### Task to complete
Determine how many lines in the data below contain "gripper" and write only that number.

─── Given data

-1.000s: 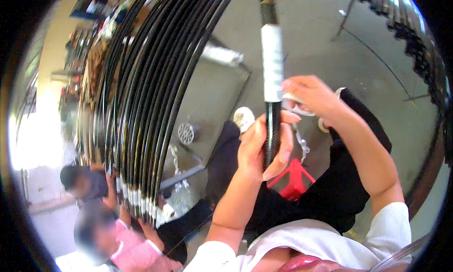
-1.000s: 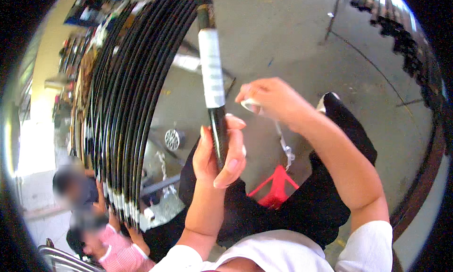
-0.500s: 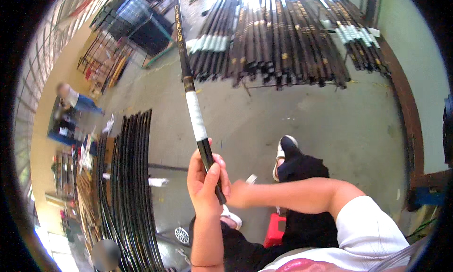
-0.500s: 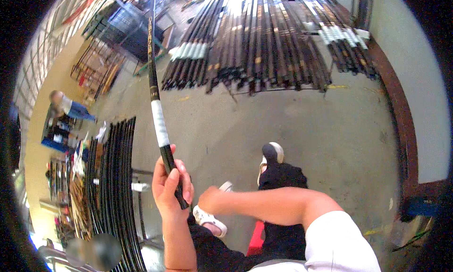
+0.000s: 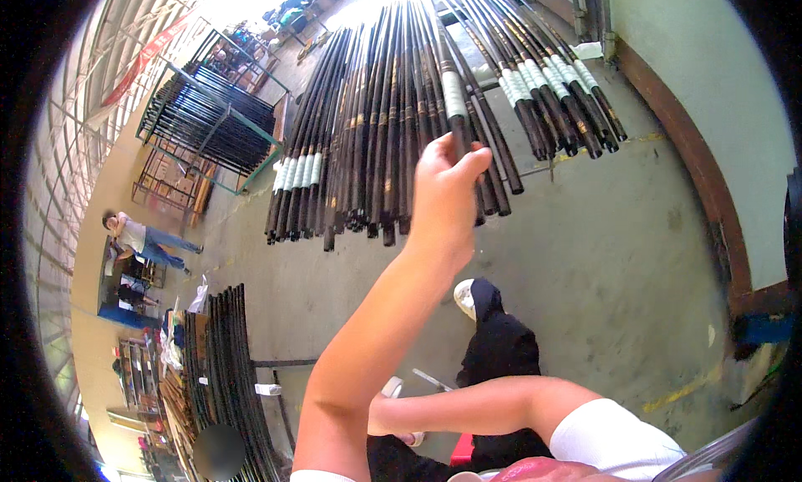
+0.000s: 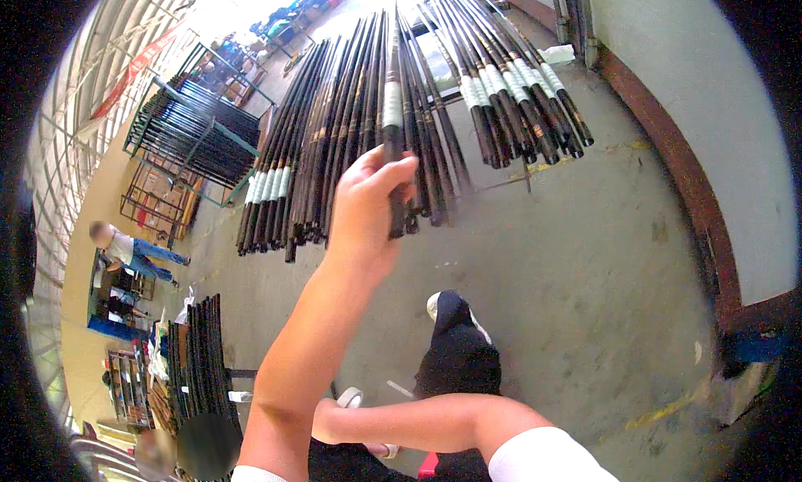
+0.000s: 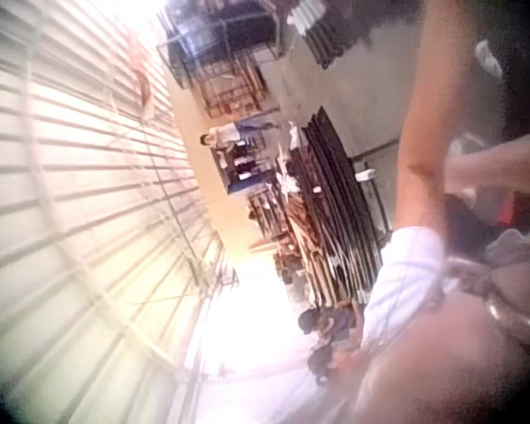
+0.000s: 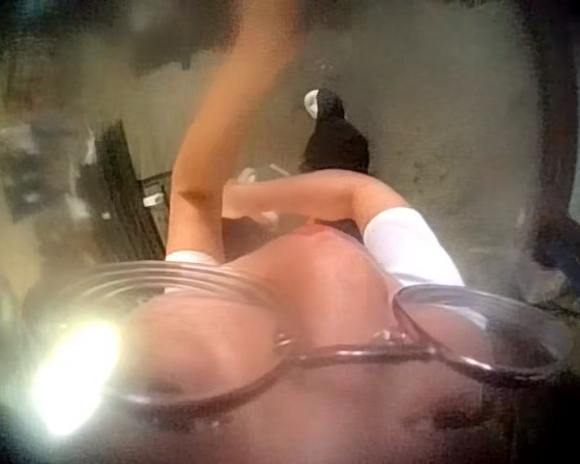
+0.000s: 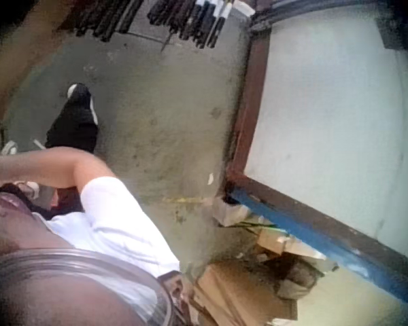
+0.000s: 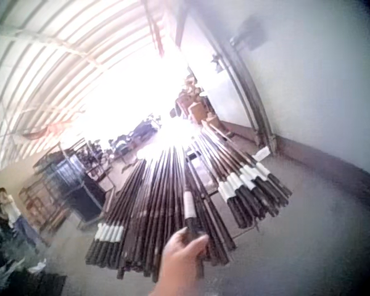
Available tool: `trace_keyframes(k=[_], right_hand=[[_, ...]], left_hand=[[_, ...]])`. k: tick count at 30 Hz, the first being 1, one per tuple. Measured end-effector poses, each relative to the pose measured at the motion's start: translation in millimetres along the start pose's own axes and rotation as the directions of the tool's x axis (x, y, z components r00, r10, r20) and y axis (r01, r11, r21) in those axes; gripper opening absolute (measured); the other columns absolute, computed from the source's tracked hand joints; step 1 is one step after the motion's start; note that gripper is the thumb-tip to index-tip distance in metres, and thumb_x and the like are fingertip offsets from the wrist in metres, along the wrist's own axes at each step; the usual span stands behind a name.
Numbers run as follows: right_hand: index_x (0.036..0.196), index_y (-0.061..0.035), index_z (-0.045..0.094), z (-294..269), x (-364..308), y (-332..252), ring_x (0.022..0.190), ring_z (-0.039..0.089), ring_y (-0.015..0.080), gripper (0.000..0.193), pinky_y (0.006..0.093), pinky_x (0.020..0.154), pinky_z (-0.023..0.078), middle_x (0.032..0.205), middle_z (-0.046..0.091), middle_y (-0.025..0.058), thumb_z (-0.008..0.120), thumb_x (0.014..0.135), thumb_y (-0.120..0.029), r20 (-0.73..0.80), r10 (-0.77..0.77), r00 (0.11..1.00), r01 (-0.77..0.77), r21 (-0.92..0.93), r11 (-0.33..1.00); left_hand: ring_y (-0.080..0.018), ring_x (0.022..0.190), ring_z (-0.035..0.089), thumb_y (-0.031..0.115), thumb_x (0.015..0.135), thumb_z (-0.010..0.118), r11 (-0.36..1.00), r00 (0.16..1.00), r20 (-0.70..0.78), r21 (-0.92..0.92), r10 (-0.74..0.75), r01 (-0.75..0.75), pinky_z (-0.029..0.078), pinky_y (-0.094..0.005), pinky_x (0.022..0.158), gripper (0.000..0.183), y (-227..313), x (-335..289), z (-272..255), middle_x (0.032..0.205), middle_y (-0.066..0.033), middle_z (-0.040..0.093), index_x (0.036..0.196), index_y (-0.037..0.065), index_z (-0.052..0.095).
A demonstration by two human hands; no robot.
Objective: The person applies white labels to long black rods, wrapping the labels around the rods by hand and then placing each finished rod onto a stack on a table.
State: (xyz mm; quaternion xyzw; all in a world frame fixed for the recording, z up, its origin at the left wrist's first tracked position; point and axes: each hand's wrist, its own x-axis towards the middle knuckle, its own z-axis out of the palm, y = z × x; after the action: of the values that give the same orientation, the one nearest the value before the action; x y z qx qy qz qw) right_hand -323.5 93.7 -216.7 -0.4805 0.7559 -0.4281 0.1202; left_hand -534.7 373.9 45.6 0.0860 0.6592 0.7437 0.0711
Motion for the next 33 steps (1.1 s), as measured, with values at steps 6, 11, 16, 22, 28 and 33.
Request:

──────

### Finished task
2